Items from a dataset:
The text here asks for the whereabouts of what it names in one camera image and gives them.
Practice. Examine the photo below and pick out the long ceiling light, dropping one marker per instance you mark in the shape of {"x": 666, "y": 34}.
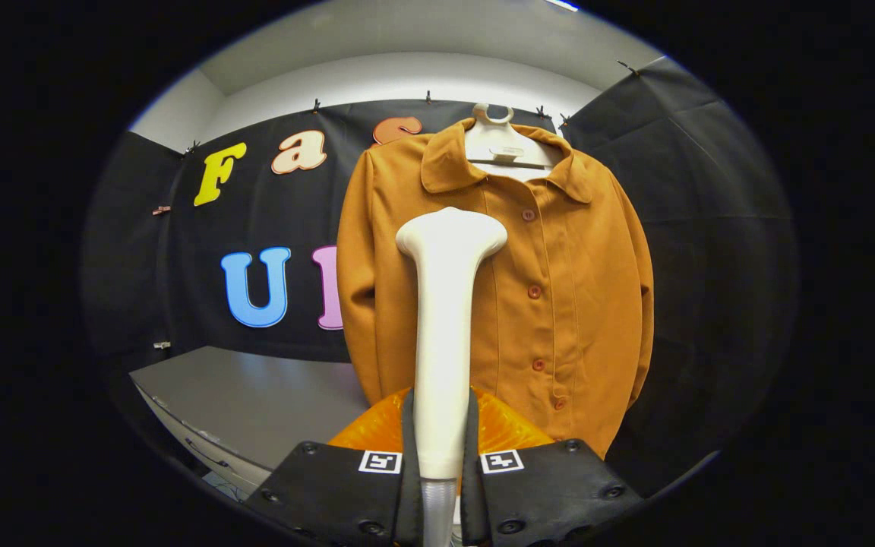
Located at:
{"x": 561, "y": 4}

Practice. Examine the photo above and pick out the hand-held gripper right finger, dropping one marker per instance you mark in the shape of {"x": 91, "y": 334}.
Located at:
{"x": 471, "y": 494}

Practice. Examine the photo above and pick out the grey cabinet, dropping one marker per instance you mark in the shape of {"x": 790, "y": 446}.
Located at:
{"x": 255, "y": 403}

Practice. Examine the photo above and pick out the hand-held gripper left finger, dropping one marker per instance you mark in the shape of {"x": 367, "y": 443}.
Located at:
{"x": 410, "y": 494}

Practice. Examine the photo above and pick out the orange-brown button shirt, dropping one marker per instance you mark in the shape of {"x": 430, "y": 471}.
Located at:
{"x": 559, "y": 304}

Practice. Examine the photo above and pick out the white clothes hanger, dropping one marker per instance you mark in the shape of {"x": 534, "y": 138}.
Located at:
{"x": 498, "y": 144}

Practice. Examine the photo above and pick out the row of black clips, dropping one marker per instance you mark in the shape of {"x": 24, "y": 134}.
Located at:
{"x": 316, "y": 105}

» What is needed
Your answer must be the line with "Practice. Examine the photo above and pick out the row" and all lines after it through the final line of the entries, copied exactly and with nothing added.

» Solution for this exercise
Practice. Examine the photo above and pick out the row of black clips, dropping one marker per instance you mark in the shape of {"x": 24, "y": 134}.
Located at:
{"x": 316, "y": 105}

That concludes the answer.